Yaba, burnunu süveterinin yakasına gömerek güvenlik görevlisinin yanından geçti. Tanıdık yüzler vardı ama Yaba kimseyi selamlamadı. Sadece Cha Yiseok’a günaydın dedi, sadece onunla göz teması kurdu ve sadece hava hakkında konuştu. Sabahın geldiğini fark edip havanın tadını çıkarabilmesinin tek yolu buydu. Bu mantıkla veya rasyonel düşünceyle açıklanabilecek bir şey değildi. Bu yüzden Yaba, böyle bir fenomenin neden meydana geldiğini düşünmeyi bıraktı.
Apartmanın yürüyüş yolunda dolaşırken durdu. Bir grup insan toplanmıştı ve bu, sarhoş birinin bütün gece kusmuş olduğu kusmuktan daha rahatsız edici bir manzaraydı – Üç metre havaya uçacakmış gibi görünen sümüklü veletler. Çocuklar, oyun parkları gibi, kamu düzenini bozan birer baş belasıydı. Gürültücü ve pislerdi. Gözyaşı ve sümük gibi biyolojik silahlar kullanıyorlardı ve bağırıp çağırıp, herkesin önünde işemelerine rağmen, küçük suçlarla suçlanamayacak ayrıcalıklı bir gruptu. Yaba, küçük suçluların etrafından dolaşarak uzaklaştı.
“Sen burada yaşamıyorsun, ailenin yabancı arabası bile yok! Kendi mahallende oyna!”
“Buraya oyun parkını sevdiğim için geldim. Ne yapacaksın?”

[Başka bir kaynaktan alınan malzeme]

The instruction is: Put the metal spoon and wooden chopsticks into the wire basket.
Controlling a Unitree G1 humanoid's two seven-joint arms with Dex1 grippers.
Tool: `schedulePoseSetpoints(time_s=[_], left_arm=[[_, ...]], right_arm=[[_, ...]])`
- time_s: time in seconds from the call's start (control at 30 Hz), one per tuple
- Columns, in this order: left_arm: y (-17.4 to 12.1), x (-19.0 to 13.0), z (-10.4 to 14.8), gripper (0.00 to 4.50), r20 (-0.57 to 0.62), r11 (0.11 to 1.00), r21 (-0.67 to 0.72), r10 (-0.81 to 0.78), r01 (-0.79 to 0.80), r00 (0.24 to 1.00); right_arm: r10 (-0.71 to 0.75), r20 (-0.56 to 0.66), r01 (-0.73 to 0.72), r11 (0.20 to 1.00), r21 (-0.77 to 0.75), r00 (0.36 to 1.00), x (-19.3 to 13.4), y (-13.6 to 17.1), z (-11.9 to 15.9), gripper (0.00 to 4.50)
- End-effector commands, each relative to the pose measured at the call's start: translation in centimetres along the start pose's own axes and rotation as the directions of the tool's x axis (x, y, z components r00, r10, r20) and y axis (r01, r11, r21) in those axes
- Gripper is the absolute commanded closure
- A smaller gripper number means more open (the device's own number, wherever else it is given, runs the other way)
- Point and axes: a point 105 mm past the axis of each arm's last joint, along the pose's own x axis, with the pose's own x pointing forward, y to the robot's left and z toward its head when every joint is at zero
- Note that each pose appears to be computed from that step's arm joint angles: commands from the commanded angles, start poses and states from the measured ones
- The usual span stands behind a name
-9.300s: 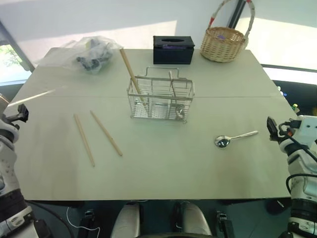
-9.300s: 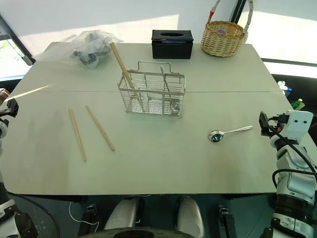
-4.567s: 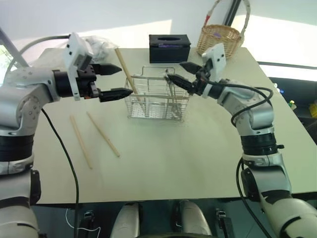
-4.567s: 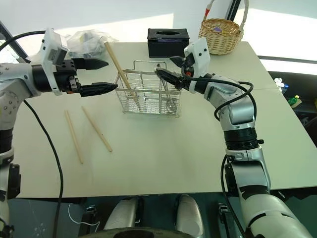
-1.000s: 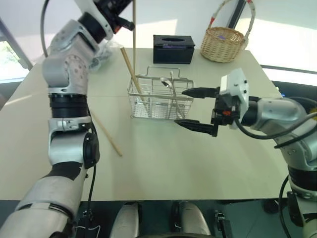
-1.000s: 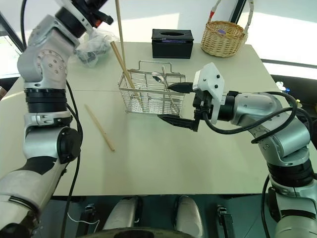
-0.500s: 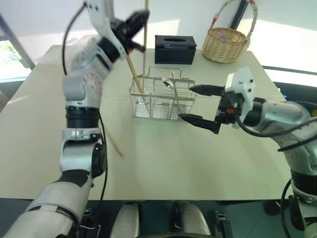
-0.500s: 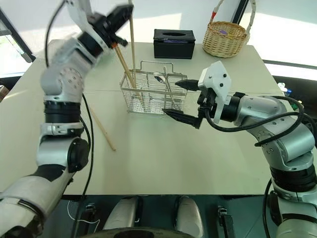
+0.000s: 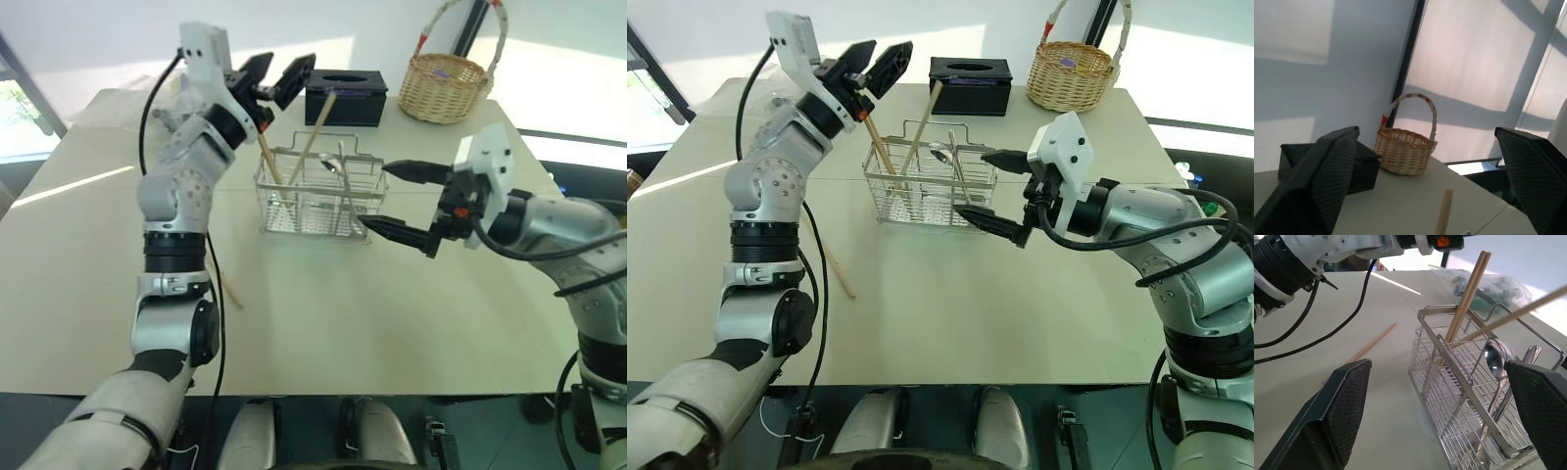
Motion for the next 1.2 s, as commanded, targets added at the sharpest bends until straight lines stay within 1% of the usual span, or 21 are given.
schedulePoseSetpoints(time_s=[0.03, 0.13, 0.17, 0.2, 0.27, 0.33, 0.37, 0.4, 0.43, 0.47, 0.5, 0.53, 0.57, 0.6, 0.67, 0.7, 0.8, 0.83, 0.93, 1.0, 1.2], left_arm=[[-1.7, -0.9, 4.4, 0.09, 0.076, 0.997, 0.062, -0.053, 0.048, 0.996], [-1.3, -2.3, 7.6, 0.09, 0.114, 0.997, 0.079, -0.006, -0.003, 0.993], [-0.2, -3.0, 9.0, 0.09, 0.131, 0.993, 0.070, 0.080, -0.090, 0.988], [1.7, -3.7, 9.8, 0.09, 0.123, 0.973, 0.052, 0.217, -0.225, 0.968], [4.1, -4.9, 10.4, 0.09, 0.091, 0.913, 0.021, 0.404, -0.407, 0.910], [8.1, -7.8, 9.1, 0.09, -0.017, 0.734, -0.012, 0.679, -0.680, 0.734], [9.2, -8.9, 8.5, 0.09, -0.058, 0.658, -0.014, 0.751, -0.753, 0.657], [10.3, -10.4, 7.4, 0.09, -0.121, 0.562, 0.003, 0.821, -0.827, 0.558], [11.4, -12.3, 5.6, 0.09, -0.214, 0.450, 0.058, 0.877, -0.891, 0.430], [12.0, -14.0, 4.0, 0.09, -0.299, 0.360, 0.076, 0.898, -0.930, 0.324], [12.2, -15.5, 2.3, 0.09, -0.376, 0.290, 0.099, 0.897, -0.952, 0.234], [12.2, -16.4, 0.9, 0.09, -0.430, 0.255, 0.132, 0.885, -0.958, 0.176], [12.0, -16.8, 0.2, 0.09, -0.459, 0.240, 0.149, 0.876, -0.959, 0.148], [11.7, -17.2, -1.3, 0.09, -0.497, 0.223, 0.170, 0.860, -0.960, 0.112], [11.3, -17.1, -4.1, 0.09, -0.566, 0.238, 0.213, 0.821, -0.948, 0.078], [11.3, -17.0, -5.1, 0.09, -0.584, 0.234, 0.218, 0.809, -0.948, 0.065], [11.9, -17.7, -6.8, 0.09, -0.596, 0.194, 0.279, 0.803, -0.941, -0.011], [12.0, -17.8, -7.5, 0.09, -0.605, 0.194, 0.296, 0.796, -0.935, -0.027], [12.2, -17.9, -9.2, 0.09, -0.646, 0.200, 0.308, 0.762, -0.930, -0.050], [12.5, -18.0, -10.0, 0.09, -0.656, 0.193, 0.320, 0.751, -0.928, -0.070], [13.2, -18.1, -12.4, 0.09, -0.694, 0.203, 0.335, 0.714, -0.920, -0.095]], right_arm=[[-0.004, 0.038, 0.006, 0.999, -0.034, 0.999, -0.1, -0.3, 1.2, 0.00], [0.005, 0.037, -0.004, 1.000, -0.030, 0.999, 0.2, -0.4, 1.1, 0.00], [0.010, 0.038, -0.009, 1.000, -0.030, 0.999, 0.3, -0.4, 1.1, 0.00], [0.016, 0.038, -0.014, 0.999, -0.030, 0.999, 0.3, -0.4, 1.1, 0.00], [0.022, 0.039, -0.021, 0.999, -0.030, 0.999, 0.4, -0.4, 1.0, 0.00], [0.034, 0.038, -0.033, 0.999, -0.032, 0.999, 0.5, -0.4, 1.0, 0.00], [0.038, 0.037, -0.037, 0.999, -0.033, 0.999, 0.6, -0.4, 1.0, 0.00], [0.043, 0.036, -0.041, 0.999, -0.035, 0.998, 0.6, -0.3, 1.0, 0.00], [0.048, 0.035, -0.046, 0.998, -0.039, 0.998, 0.7, -0.3, 1.0, 0.00], [0.053, 0.036, -0.051, 0.998, -0.042, 0.998, 0.7, -0.3, 1.0, 0.00], [0.058, 0.038, -0.056, 0.998, -0.042, 0.998, 0.8, -0.2, 1.0, 0.00], [0.061, 0.039, -0.060, 0.997, -0.042, 0.997, 0.9, -0.2, 1.1, 0.00], [0.063, 0.040, -0.062, 0.997, -0.041, 0.997, 0.9, -0.2, 1.1, 0.00], [0.069, 0.040, -0.067, 0.997, -0.042, 0.997, 1.0, -0.1, 1.1, 0.00], [0.079, 0.041, -0.078, 0.996, -0.042, 0.996, 1.2, 0.1, 1.1, 0.00], [0.084, 0.042, -0.082, 0.996, -0.041, 0.996, 1.2, 0.2, 1.1, 0.00], [0.093, 0.041, -0.092, 0.995, -0.039, 0.995, 1.3, 0.5, 1.0, 0.00], [0.096, 0.040, -0.094, 0.995, -0.038, 0.995, 1.3, 0.6, 0.9, 0.00], [0.101, 0.036, -0.099, 0.994, -0.036, 0.994, 1.2, 0.9, 0.8, 0.00], [0.101, 0.034, -0.100, 0.994, -0.034, 0.994, 1.1, 1.0, 0.8, 0.00], [0.096, 0.034, -0.095, 0.995, -0.031, 0.995, 0.8, 1.4, 0.7, 0.00]])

Yaba yavaşladı. Gözleri otomatik olarak sesin geldiği yere gitti. Çocukların gürültülü sohbetleri arasında, özellikle kulağına çarpan bir ses vardı. Nedenini açıklayamıyordu… ama daha önce konuşan kişinin kim olduğunu öğrenmek istiyordu. Küçük bir çocuk diğer çocukların arasında duruyordu. Alay edilen çocuk diğerlerine göre çekingen görünüyordu ve eski püskü giysiler giymişti. Etrafındaki çocuklar kahkahalara boğuldu.
“Sesin ne oldu? Çok garip. Bir şey söyle tekrar.”
Utangaç çocuk ağzını kapatır kapatmaz, diğerleri daha da coştu.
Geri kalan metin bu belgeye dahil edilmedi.